[ACTIVITY]
Pick every line from the data that holds the word "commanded".

☆ ☆ ☆

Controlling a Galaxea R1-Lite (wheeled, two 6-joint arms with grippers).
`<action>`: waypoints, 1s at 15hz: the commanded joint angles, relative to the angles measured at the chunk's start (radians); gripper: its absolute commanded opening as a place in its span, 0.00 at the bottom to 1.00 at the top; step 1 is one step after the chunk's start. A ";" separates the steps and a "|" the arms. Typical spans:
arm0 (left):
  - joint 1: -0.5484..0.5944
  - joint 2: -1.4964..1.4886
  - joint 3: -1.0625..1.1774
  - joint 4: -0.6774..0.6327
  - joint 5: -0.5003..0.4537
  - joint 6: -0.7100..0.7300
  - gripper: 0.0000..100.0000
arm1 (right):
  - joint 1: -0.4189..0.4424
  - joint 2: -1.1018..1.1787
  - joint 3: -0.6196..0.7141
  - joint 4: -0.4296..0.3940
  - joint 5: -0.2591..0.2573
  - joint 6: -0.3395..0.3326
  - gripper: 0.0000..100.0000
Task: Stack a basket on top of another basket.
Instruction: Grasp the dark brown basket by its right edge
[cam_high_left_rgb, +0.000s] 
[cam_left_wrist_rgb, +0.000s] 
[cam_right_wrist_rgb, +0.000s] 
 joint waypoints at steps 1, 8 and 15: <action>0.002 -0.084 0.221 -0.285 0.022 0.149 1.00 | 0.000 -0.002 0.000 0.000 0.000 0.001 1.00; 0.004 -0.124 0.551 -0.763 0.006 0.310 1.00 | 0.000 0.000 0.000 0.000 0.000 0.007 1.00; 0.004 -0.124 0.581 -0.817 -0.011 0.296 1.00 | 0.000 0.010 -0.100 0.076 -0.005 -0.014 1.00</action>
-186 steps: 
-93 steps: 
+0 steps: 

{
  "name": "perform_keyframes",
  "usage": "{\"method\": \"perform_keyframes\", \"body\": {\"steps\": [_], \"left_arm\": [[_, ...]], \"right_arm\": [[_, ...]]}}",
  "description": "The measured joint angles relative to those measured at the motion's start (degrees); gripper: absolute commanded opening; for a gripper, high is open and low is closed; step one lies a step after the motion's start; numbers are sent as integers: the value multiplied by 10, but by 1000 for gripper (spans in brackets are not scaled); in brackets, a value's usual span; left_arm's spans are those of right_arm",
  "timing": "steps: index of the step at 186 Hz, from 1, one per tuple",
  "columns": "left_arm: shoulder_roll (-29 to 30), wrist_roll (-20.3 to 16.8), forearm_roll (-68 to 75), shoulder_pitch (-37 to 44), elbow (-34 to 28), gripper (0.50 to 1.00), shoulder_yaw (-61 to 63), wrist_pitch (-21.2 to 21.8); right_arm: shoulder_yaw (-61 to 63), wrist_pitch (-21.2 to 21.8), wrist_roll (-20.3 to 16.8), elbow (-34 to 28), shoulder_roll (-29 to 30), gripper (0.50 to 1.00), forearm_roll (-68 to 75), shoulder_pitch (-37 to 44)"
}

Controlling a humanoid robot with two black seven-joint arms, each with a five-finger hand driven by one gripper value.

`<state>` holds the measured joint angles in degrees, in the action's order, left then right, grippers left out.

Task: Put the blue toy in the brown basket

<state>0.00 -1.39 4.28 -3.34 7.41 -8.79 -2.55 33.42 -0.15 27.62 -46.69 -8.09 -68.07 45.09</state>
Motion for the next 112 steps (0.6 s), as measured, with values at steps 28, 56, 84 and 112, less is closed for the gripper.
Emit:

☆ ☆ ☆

[SOLUTION]
`<action>`: waypoints, 1s at 15hz: the commanded joint angles, relative to the angles measured at the chunk's start (radians); gripper: its absolute commanded opening as a place in its span, 0.00 at the bottom to 1.00 at the top; step 1 is one step after the chunk's start. A ";" separates the steps and a "|" the arms. Typical spans:
  "description": "The measured joint angles relative to those measured at the motion's start (degrees); gripper: absolute commanded opening; for a gripper, high is open and low is closed; step one lies a step after the motion's start; numbers are sent as integers: the value multiplied by 10, but by 1000 for gripper (spans in brackets are not scaled); in brackets, a value's usual span; left_arm's spans are those of right_arm",

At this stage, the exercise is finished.